Peter Carr Brooklyn Quant Experience (BQE) Lecture Series: Jussi Keppo & Joshua Reed

Lecture / Panel
For NYU Community

Peter Carr BQE Seminar Series

Jussi Keppo

Jussi Keppo


The Wisdom of Strategically Diverse Crowds


Past literature has largely focused on the role of information diversity in the wisdom of the crowd. In this article, we investigate the effects of a new type of heterogeneity called strategic diversity. Specifically, the agents receive public and private information and have varying external motivations, ranging from conformity to contrarianism. We find that the agents’ strategic tendencies become more pronounced as the average level of conformity in the population rises, i.e., conformists (contrarians) shift closer to (further from) the shared public information. Both a typical agent’s and the group’s consensus become less accurate as the level of strategic diversity increases. Consequently, strategic diversity does not yield the same benefits in forecasting as information diversity. If strategic diversity cannot be avoided, then a mildly contrarian crowd leads to the best forecasting performance. To illustrate the distinct implication of strategic diversity on aggregating agents’ predictions, we study a new weighted-by-deviation scheme that assigns greater weight to contrarian viewpoints. Under mild conditions, we show that this aggregator improves accuracy over the corresponding equally weighted average if the crowd is large. Using simulated data, we demonstrate that it can perform well even if the crowd is small.


Professor Jussi Keppo teaches risk management and analytics courses, and directs analytics executive education programs at NUS Business School. He is also the Head of the Department of Analytics & Operations at NUS Business School and Research Director of the Institute of Operations Research and Analytics at NUS. Previously, he taught at the University of Michigan.

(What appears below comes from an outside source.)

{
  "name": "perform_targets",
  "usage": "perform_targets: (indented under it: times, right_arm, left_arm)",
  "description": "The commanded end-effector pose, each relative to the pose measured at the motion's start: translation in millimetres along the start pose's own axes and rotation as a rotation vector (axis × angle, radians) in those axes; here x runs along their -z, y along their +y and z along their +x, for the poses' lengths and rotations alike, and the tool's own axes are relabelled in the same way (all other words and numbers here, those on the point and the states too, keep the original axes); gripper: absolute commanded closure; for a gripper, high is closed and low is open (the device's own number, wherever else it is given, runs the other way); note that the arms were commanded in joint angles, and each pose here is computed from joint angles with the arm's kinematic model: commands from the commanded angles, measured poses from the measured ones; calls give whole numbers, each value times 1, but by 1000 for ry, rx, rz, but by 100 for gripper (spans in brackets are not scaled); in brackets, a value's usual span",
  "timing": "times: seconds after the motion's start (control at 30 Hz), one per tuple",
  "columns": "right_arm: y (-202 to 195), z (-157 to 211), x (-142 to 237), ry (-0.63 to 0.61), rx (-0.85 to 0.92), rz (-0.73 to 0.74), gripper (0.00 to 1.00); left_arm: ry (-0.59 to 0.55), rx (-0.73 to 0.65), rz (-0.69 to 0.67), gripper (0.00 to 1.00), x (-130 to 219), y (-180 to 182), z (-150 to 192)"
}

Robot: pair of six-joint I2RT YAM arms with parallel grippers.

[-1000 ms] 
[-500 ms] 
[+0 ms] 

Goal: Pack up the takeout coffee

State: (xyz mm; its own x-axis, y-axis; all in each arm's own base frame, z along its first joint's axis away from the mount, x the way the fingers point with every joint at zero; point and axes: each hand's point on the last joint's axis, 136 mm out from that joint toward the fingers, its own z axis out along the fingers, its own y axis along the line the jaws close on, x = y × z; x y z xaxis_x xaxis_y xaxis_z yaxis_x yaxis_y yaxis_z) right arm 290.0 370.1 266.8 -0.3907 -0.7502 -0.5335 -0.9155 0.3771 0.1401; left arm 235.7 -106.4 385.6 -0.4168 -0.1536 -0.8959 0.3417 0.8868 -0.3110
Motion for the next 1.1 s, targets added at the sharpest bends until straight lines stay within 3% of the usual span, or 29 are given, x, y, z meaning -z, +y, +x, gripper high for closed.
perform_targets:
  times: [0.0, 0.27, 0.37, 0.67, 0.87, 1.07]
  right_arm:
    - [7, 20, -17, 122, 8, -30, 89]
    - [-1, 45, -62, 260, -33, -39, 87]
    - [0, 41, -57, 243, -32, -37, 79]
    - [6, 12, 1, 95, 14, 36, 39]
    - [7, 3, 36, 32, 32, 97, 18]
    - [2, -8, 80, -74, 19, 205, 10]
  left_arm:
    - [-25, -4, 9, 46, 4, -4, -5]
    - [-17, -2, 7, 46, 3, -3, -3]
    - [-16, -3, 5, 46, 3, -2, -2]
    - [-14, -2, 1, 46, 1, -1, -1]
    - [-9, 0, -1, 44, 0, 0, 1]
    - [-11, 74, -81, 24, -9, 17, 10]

He has several publications in the top-tier journals such as Journal of Economic Theory, Review of Economic Studies, Management Science, Operations Research, and Journal of Business on topics such as investment analysis, banking regulation, learning, and strategic incentives. His research has been featured also in numerous business and popular publications, including the Wall Street Journal and Fortune.

Professor Keppo’s research has been supported by several Asian, European, and US agencies such as the National Science Foundation. He serves on the editorial boards of Management Science, Operations Research, and Journal of Risk. He has consulted several startups, Fortune 100 companies, and financial institutions.

Joshua Reed

Joshua ReedTitle

Modeling a Two-sided Limit Order Book in the High Frequency Regime


We consider a limit order book which is modeled as a pair of coupled measure-valued stochastic processes representing the bid and ask sides of the order book. Limit and market orders arrive to both sides of the book according to independent Poisson processes and the distribution of the prices at which limit buy and sell orders are placed depends on the best bid and ask at the time of their arrival. We study the asymptotic behavior of this model in a high frequency regime where the arrival rate of incoming orders is large and limit buy and ask orders are placed in close vicinity to the current best prices. Our first main result provides a pair of coupled measure-valued stochastic differential equations as the formal limit of the buy and ask sides of the properly scaled order book in the high frequency regime. We then proceed to study the solution to this SDE in varying parameter regimes of the pre-limit model.


Josh Reed is an Associate Professor in the Operations group at NYU Stern. His research is focused on problems in applied probability and more specifically, queueing theory and revenue management. He has published in well known applied probability and operation research journals such as the Annals of Applied Probability and Operations Research. He was also the recipient of the George Nicholson prize awarded by INFORMS and the Erlang Prize given by the Applied Probability Society.